乗機

 乗機の生産量一位の都市と言えば、ザラマンドだ。陸上型・空中型の乗機ならば誰もがザラマンド製のものを買い求めるだろう。

 しかし、サイレンも負けてはいない。海上・海中型の乗機ならサイレン製一択だ。そもそもが海の上に浮かぶ都市であるため、これらの乗機がなければ立ち行かない。

 ではノームズはと言えば、乗機の改造に特化している。ザラマンドやサイレンでは出来ないような改造も、ノームズなら出来る。


「風属性の高速飛翔駆動入れてぇ~……」

「口調が荒いですよ先輩……」


 輸送型飛行乗機(ヴィーヴィル)改造品、リコリス専用、個体名『大嵐(テンペスタ)』。黒い飛竜の姿を模したそれには、所有者であるリコリスと、その後輩であるトルネが乗っている。二人乗り出来るのは改造の成果であるが、先刻リコリスが口に出していたのは違法改造だ。


「だってノームズまで一日で行けるとか最高じゃないですか」

「そりゃ先輩は飛翔狂だから良いでしょうけど、それ、オレとか他の人は乗れないですからね?」

「乗れないじゃねぇ乗るんだよ」

「死にたくなーい!! 死にたくなーい!!」


 内臓が浮き上がるような速度、と言ってもまだ足りない。一度、とてつもなく煩雑な手続きを経て施行された実験で体験した速度を思い出し、トルネは身震いした。あれ以上の速度で飛び回りたいだなんて人の――リコリスの気が知れない。とは言え、トルネがリコリスのことを理解できたことなどついぞないのだが。


「死にはしませんよ、下から上から噴き出すものはあるかもしれませんが」

「社会的な死ィ!!」

「大丈夫ですよ、飛んでる間に乾きます」

「何も大丈夫ではない!!」

「もー、不満が多い」

「真っ当な要望!!」


 「人喰鮫」トルネ=ザラマンド=ジャッジ=シャーク。平々凡々なバリアルタの一般都市民として生まれ、輪廻士としての才を活かすため、生まれ育ったザラマンドのために働こうと、魔術犯罪抑止庁の門戸を叩いた所謂「就職組」。

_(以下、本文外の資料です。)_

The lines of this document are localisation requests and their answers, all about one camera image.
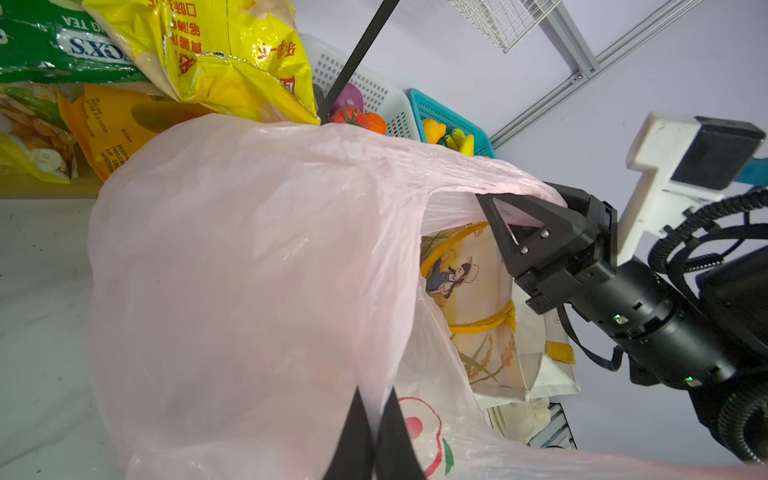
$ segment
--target yellow food package
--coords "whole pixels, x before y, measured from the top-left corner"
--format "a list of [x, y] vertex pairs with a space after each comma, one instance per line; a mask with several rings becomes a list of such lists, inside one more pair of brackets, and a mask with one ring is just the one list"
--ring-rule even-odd
[[58, 107], [88, 164], [102, 180], [160, 132], [210, 113], [202, 105], [180, 104], [122, 88], [86, 84], [83, 90], [72, 103], [59, 95]]
[[0, 85], [0, 174], [54, 184], [78, 175], [74, 138], [56, 106], [57, 85]]
[[264, 123], [319, 124], [290, 0], [84, 0], [168, 96]]

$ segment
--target black strap
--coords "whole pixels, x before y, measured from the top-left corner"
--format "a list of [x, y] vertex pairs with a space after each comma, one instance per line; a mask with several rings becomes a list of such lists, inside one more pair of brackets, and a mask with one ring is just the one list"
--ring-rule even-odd
[[581, 345], [581, 342], [578, 341], [578, 337], [576, 336], [574, 327], [571, 326], [571, 320], [568, 318], [568, 314], [565, 312], [565, 305], [560, 305], [558, 307], [558, 316], [560, 316], [560, 323], [563, 326], [563, 330], [565, 330], [568, 336], [571, 337], [571, 340], [573, 340], [576, 343], [576, 345], [578, 345], [579, 348], [581, 348], [584, 354], [589, 357], [589, 360], [592, 360], [593, 362], [597, 363], [599, 366], [603, 367], [606, 370], [610, 370], [612, 372], [617, 372], [619, 368], [621, 368], [621, 354], [624, 353], [624, 351], [621, 348], [615, 346], [614, 357], [610, 360], [604, 359], [603, 357], [597, 355], [596, 353], [593, 353], [587, 350], [583, 345]]
[[325, 101], [320, 105], [317, 115], [320, 117], [321, 123], [325, 124], [328, 122], [328, 114], [330, 113], [331, 105], [333, 105], [333, 102], [335, 102], [336, 99], [339, 98], [339, 95], [341, 95], [341, 90], [344, 89], [349, 79], [352, 78], [352, 74], [357, 70], [362, 58], [366, 56], [366, 52], [371, 48], [373, 41], [376, 40], [376, 36], [379, 35], [379, 32], [399, 1], [400, 0], [383, 0], [379, 10], [377, 10], [376, 14], [373, 16], [373, 20], [368, 24], [368, 28], [366, 28], [366, 31], [357, 42], [357, 46], [344, 64], [344, 68], [341, 69], [339, 77], [333, 82], [333, 86], [328, 92], [328, 95], [326, 95]]
[[376, 445], [362, 396], [355, 390], [336, 453], [323, 480], [370, 480], [373, 469], [379, 480], [425, 480], [395, 389], [384, 406]]

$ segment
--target green tea package
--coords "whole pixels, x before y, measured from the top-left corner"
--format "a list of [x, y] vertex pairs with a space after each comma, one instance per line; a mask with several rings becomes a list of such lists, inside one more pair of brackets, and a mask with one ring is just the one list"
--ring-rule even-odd
[[146, 80], [78, 2], [0, 3], [0, 83]]

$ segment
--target cartoon girl illustration
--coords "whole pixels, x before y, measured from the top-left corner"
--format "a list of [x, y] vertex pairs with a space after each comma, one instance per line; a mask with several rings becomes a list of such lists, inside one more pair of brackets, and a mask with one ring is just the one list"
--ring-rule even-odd
[[477, 278], [480, 267], [472, 263], [472, 257], [457, 269], [450, 266], [447, 271], [442, 271], [442, 258], [435, 262], [427, 276], [427, 293], [430, 295], [443, 295], [449, 298], [453, 290], [463, 283], [472, 283]]

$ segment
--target white table surface
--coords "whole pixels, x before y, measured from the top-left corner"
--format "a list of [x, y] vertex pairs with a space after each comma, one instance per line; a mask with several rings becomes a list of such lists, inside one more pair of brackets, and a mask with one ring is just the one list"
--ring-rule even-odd
[[93, 200], [0, 201], [0, 479], [122, 478], [85, 365]]

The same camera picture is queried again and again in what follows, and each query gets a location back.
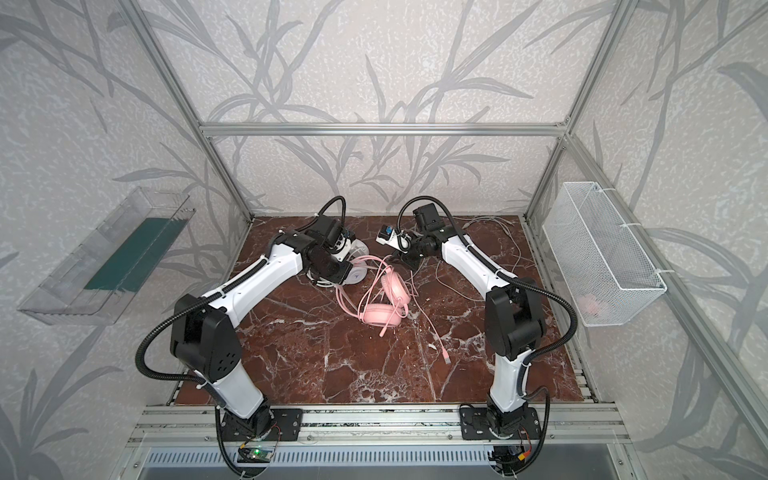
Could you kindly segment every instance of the pink headphones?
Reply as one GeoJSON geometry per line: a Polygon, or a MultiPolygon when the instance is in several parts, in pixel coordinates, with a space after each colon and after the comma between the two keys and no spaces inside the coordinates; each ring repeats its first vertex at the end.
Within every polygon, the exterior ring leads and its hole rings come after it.
{"type": "Polygon", "coordinates": [[[344,291],[344,287],[341,285],[336,286],[336,301],[339,302],[342,310],[350,316],[362,320],[367,325],[381,326],[382,331],[379,332],[379,336],[384,336],[384,332],[386,332],[388,327],[398,326],[400,320],[408,316],[408,304],[411,301],[411,296],[408,293],[405,282],[402,281],[399,273],[386,262],[387,258],[381,259],[373,255],[362,255],[352,260],[352,263],[356,266],[364,266],[371,270],[376,269],[376,278],[373,279],[373,284],[357,304],[357,313],[353,313],[351,309],[347,308],[346,302],[349,302],[349,306],[353,309],[355,307],[354,302],[344,291]],[[369,266],[366,262],[367,260],[377,262],[379,265],[369,266]],[[380,280],[382,284],[381,290],[372,298],[373,289],[380,280]],[[380,295],[386,295],[391,304],[370,303],[380,295]]]}

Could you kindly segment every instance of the clear acrylic tray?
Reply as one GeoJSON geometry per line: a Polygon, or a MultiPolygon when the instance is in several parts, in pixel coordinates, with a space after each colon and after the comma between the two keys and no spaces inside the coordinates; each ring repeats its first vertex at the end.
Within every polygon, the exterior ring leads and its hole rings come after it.
{"type": "Polygon", "coordinates": [[[194,214],[189,195],[136,188],[19,306],[50,325],[112,325],[194,214]]]}

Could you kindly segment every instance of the red marble surface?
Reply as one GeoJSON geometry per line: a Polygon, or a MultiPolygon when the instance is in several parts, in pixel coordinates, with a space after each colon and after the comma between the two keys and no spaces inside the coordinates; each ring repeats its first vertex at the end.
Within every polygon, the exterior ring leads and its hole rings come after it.
{"type": "MultiPolygon", "coordinates": [[[[495,262],[541,285],[519,219],[508,220],[515,223],[509,230],[519,250],[495,223],[473,223],[466,231],[495,262]]],[[[371,254],[384,256],[392,250],[374,239],[383,223],[392,225],[394,221],[394,217],[351,217],[347,226],[366,242],[371,254]]],[[[296,217],[257,219],[233,275],[259,258],[278,229],[305,222],[305,218],[296,217]]],[[[417,300],[449,351],[450,364],[443,361],[437,350],[439,343],[413,302],[416,313],[381,338],[379,329],[342,312],[333,289],[313,286],[302,275],[275,289],[240,324],[246,371],[273,403],[484,402],[493,382],[494,362],[482,332],[485,304],[452,266],[439,266],[440,280],[478,301],[462,298],[438,283],[437,263],[432,258],[422,265],[414,283],[419,291],[417,300]]],[[[410,279],[405,267],[396,268],[403,278],[410,279]]],[[[359,299],[371,279],[369,273],[360,284],[345,287],[346,291],[354,300],[359,299]]],[[[559,335],[548,303],[545,314],[547,344],[559,335]]],[[[529,390],[542,384],[548,386],[553,401],[582,400],[564,349],[534,362],[529,390]]],[[[204,391],[184,385],[176,403],[200,405],[209,400],[204,391]]]]}

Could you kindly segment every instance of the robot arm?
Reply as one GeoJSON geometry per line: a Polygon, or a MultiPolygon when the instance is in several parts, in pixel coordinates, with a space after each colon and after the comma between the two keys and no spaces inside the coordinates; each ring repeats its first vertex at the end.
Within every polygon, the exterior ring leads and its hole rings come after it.
{"type": "MultiPolygon", "coordinates": [[[[343,282],[352,268],[344,258],[354,240],[354,233],[337,219],[322,214],[303,228],[280,231],[261,258],[202,297],[213,300],[173,322],[171,354],[205,380],[206,390],[230,416],[237,417],[230,421],[238,422],[242,432],[258,436],[269,428],[270,405],[243,367],[236,328],[264,297],[303,271],[332,283],[343,282]]],[[[199,302],[186,295],[177,302],[175,312],[199,302]]]]}
{"type": "MultiPolygon", "coordinates": [[[[517,276],[477,248],[469,235],[445,225],[434,204],[414,210],[414,215],[419,234],[398,233],[396,229],[384,226],[376,241],[399,250],[396,255],[414,271],[419,269],[425,257],[440,257],[454,266],[485,298],[485,335],[495,351],[488,423],[496,436],[509,437],[517,431],[528,408],[523,396],[527,369],[524,369],[519,385],[523,363],[541,345],[547,332],[541,297],[504,280],[517,276]]],[[[532,279],[519,280],[535,285],[532,279]]]]}

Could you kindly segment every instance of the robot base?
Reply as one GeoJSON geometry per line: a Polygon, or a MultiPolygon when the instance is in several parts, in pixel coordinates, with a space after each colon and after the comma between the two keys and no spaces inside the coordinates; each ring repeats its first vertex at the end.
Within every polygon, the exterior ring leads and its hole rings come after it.
{"type": "Polygon", "coordinates": [[[272,427],[262,440],[277,442],[278,435],[281,442],[295,442],[299,438],[302,409],[267,409],[266,416],[261,412],[262,410],[259,409],[251,419],[242,419],[224,411],[221,419],[224,424],[221,427],[221,438],[225,442],[243,442],[246,439],[263,435],[266,429],[272,425],[277,425],[280,430],[272,427]],[[272,412],[274,418],[271,418],[269,412],[272,412]],[[259,425],[260,427],[253,428],[251,425],[259,425]]]}
{"type": "Polygon", "coordinates": [[[523,440],[536,440],[541,434],[536,410],[527,402],[512,412],[499,412],[492,403],[489,407],[461,406],[458,414],[464,440],[521,440],[522,429],[528,433],[523,440]]]}

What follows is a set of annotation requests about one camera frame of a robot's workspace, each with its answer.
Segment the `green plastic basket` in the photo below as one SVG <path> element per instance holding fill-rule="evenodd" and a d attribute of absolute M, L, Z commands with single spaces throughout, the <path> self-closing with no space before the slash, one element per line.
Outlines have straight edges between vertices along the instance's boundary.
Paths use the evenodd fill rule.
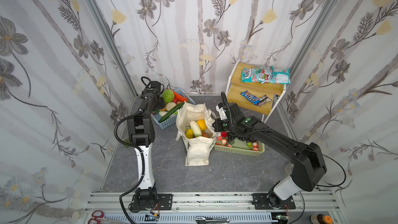
<path fill-rule="evenodd" d="M 261 153 L 265 151 L 264 149 L 264 144 L 261 142 L 258 142 L 258 150 L 259 151 L 252 151 L 252 150 L 245 150 L 245 149 L 240 149 L 240 148 L 233 148 L 233 147 L 227 147 L 227 146 L 214 146 L 214 150 L 220 151 L 220 152 L 231 152 L 231 153 L 236 153 L 236 154 L 242 154 L 242 155 L 249 155 L 249 156 L 259 156 Z"/>

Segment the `teal candy package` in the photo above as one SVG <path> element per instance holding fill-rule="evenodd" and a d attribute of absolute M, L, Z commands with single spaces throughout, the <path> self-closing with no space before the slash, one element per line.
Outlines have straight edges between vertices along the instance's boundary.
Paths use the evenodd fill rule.
<path fill-rule="evenodd" d="M 289 69 L 273 69 L 272 79 L 268 83 L 273 84 L 290 84 L 290 70 Z"/>
<path fill-rule="evenodd" d="M 253 67 L 253 68 L 244 68 L 242 70 L 242 82 L 260 82 L 265 83 L 272 79 L 273 76 L 273 68 L 270 66 L 267 67 Z"/>
<path fill-rule="evenodd" d="M 250 101 L 253 104 L 257 104 L 258 102 L 261 101 L 259 98 L 249 93 L 249 91 L 241 92 L 240 95 L 244 96 L 246 99 L 248 99 L 248 101 Z"/>

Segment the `blue plastic basket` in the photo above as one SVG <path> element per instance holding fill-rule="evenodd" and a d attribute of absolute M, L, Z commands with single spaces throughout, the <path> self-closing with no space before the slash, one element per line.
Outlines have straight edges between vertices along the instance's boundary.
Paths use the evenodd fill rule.
<path fill-rule="evenodd" d="M 182 97 L 185 97 L 188 99 L 188 102 L 195 105 L 195 102 L 185 94 L 184 91 L 182 91 L 181 88 L 177 88 L 176 90 L 174 90 L 174 92 L 178 93 L 179 95 L 181 95 Z M 160 116 L 158 113 L 156 115 L 151 115 L 153 120 L 160 126 L 160 128 L 163 130 L 164 128 L 170 126 L 171 124 L 174 124 L 176 122 L 177 119 L 177 114 L 173 114 L 171 117 L 169 117 L 168 119 L 166 119 L 165 121 L 163 121 L 162 123 L 159 123 L 159 120 L 162 116 Z"/>

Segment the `carrot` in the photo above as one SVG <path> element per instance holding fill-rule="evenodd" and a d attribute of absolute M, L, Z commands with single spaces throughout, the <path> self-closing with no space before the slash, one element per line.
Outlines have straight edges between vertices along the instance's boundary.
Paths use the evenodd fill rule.
<path fill-rule="evenodd" d="M 188 99 L 186 97 L 182 97 L 181 95 L 179 95 L 178 93 L 174 92 L 174 96 L 177 98 L 177 100 L 179 100 L 180 102 L 184 102 L 187 101 Z"/>

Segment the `wall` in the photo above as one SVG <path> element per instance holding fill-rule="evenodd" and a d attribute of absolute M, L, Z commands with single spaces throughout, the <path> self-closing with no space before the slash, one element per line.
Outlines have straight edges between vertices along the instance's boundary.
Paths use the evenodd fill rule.
<path fill-rule="evenodd" d="M 2 222 L 75 223 L 133 98 L 85 0 L 0 0 Z"/>
<path fill-rule="evenodd" d="M 326 0 L 96 0 L 138 88 L 225 90 L 238 58 L 287 68 Z"/>
<path fill-rule="evenodd" d="M 302 142 L 339 161 L 349 223 L 396 223 L 398 0 L 340 0 L 292 79 L 285 108 Z M 341 169 L 326 159 L 323 185 Z"/>

 そんなトルネは何の因果か問題児だらけの『遊撃(ゼーレ)部隊』に配属され、その中でも「狂科学者」として有名なオクト二等戦闘官――リコリス直下の戦闘官になった。後方支援が主な任務であるフェオニクス二等補助官か、面倒見が良いと評判のキャロル二等戦闘官の下に就きたかったが、人事部は無情である。


「文句ばっかり言うならこうですよ。テンペスタ、撹乱飛行」

「あきゃあぁあ!?」


 ぐん、と重圧がかかり視界が反転する。曲芸飛行とも呼ばれる複雑な軌道を描くテンペスタ。無論、それに乗っているリコリスとトルネの負担も相当だが、普段から乗り慣れているリコリスと、乗機自体に慣れていないトルネでは歴然とした差があった。


「吐く、ムリ、先輩吐くぅうう!!」

「吐いたらその場で殺しますよ!!」

「ムリぃいいい!!」


 片手で口を押さえながら悲鳴を上げるトルネと、その悲鳴を聞いてげらげら笑うリコリス。と、そんなトルネにテンペスタの尻尾が巻きつき、体を固定する。


「え? なに? なにされる!?」

「さぁ、楽しい楽しい直降下ですよー!! ひゃっほー!!」

「ぎゃああああああん!?」


 先程の負荷が児戯に思える程の――トルネは内臓が引っ込むような感覚と、死への覚悟を胸に全身全霊の絶叫を放つ。まるで矢のような速度で垂直に地面に向かうテンペスタから、楽しげな笑い声と悲鳴の二重奏が尾を引いていた。